Robert C. Broward

Architect and Artist

Robert C. Broward, Arch 51, of Jacksonville, Fla., On June 28. Broward was one of Florida’s most revered architects and a protégé of Frank Lloyd Wright. During his prolific 61-year career, Broward designed more than 500 buildings. Among Broward’s signature buildings were the Unitarian Universalist Church of Jacksonville, the Jacksonville Art Museum, the Koger Gallery of Oriental Art and his own riverfront home in St. Nicholas, according to the Florida Times-Union. After he graduated form high school in 1944, he served in the Army Air Corps and then studied architecture at Georgia Tech. At Tech, he studied the work of Frank Lloyd Wright, who championed “organic architecture,” a philosophy of designing structures in harmony with humanity and the environment. Broward wrote to Wright, who agreed to have him as an apprentice. Broward spent a summer working on the construction of Florida Southern College in Lakeland, the largest complex of Wright buildings in the world. Broward is remembered for the effort he put into getting to know not only his clients, but the site, before he designed a building. “What I always hope for is that when I finish a design and it’s finally built, that it will look like it has always been there,” Broward said in a 1982 interview. “Even though it may look like a rocket ship, it should look like it has always been there.” Besides his work as an architect, Mr.
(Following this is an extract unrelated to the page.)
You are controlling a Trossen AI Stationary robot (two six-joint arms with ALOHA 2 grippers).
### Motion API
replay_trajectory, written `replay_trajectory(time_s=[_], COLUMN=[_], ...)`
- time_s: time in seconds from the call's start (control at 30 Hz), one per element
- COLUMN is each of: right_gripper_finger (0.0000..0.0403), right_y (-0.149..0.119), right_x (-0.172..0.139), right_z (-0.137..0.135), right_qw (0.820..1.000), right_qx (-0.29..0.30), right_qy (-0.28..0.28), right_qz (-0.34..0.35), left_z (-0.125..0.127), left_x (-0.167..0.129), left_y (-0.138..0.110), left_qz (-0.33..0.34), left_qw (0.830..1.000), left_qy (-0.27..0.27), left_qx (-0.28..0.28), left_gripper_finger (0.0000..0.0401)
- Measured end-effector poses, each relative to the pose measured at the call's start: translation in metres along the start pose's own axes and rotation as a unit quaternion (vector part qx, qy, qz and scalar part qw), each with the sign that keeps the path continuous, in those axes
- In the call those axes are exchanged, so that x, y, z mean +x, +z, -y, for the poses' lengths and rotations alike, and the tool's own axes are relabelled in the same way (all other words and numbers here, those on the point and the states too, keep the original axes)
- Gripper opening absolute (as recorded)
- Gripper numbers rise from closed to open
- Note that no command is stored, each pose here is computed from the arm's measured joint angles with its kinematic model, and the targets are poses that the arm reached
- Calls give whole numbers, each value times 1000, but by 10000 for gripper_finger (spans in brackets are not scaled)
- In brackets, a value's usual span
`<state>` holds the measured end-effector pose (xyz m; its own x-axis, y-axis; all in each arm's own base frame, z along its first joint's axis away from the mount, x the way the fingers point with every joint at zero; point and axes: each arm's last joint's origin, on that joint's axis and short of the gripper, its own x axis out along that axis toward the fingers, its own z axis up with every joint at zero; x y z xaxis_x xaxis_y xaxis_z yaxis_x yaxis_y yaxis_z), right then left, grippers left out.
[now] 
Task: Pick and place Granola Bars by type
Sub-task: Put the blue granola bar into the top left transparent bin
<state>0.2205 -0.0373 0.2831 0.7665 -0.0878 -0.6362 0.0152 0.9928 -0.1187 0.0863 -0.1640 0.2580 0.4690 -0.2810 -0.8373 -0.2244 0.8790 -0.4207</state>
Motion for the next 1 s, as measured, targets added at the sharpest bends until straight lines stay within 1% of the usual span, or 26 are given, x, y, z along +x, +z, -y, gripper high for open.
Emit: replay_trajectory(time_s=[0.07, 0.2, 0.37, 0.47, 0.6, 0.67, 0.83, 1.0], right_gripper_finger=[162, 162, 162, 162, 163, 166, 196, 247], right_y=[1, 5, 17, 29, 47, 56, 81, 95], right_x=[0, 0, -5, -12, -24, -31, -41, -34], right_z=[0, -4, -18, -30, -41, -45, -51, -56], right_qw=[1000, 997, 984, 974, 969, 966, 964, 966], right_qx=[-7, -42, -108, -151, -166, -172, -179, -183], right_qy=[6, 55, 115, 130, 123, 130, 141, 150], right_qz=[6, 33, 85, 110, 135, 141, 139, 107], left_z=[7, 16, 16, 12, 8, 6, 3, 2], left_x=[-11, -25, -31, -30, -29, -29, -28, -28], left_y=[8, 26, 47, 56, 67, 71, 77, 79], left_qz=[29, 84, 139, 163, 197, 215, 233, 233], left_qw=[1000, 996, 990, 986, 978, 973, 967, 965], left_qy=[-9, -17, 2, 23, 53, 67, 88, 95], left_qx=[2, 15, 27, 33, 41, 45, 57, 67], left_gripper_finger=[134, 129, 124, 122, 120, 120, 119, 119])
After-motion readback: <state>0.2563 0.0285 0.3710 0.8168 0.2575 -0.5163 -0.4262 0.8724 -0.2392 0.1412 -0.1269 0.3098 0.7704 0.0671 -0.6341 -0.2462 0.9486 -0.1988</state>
Broward was an adjunct professor of design at the University of Florida, an artist and a writer. He published two books on Jacksonville history, 1984’s “Henry John Klutho: The Prairie School in Jacksonville” and 2011’s “The Broward Family: From France to Florida, 1764-2011.” Broward was a Fellow of the American Institute of Architects, his profession’s highest honor. In 1989, the Florida Association of the American Institute of Architects honored him with the Award of Honor Design for lifetime achievement. In 2012 he was inducted into the Florida Artists Hall of Fame.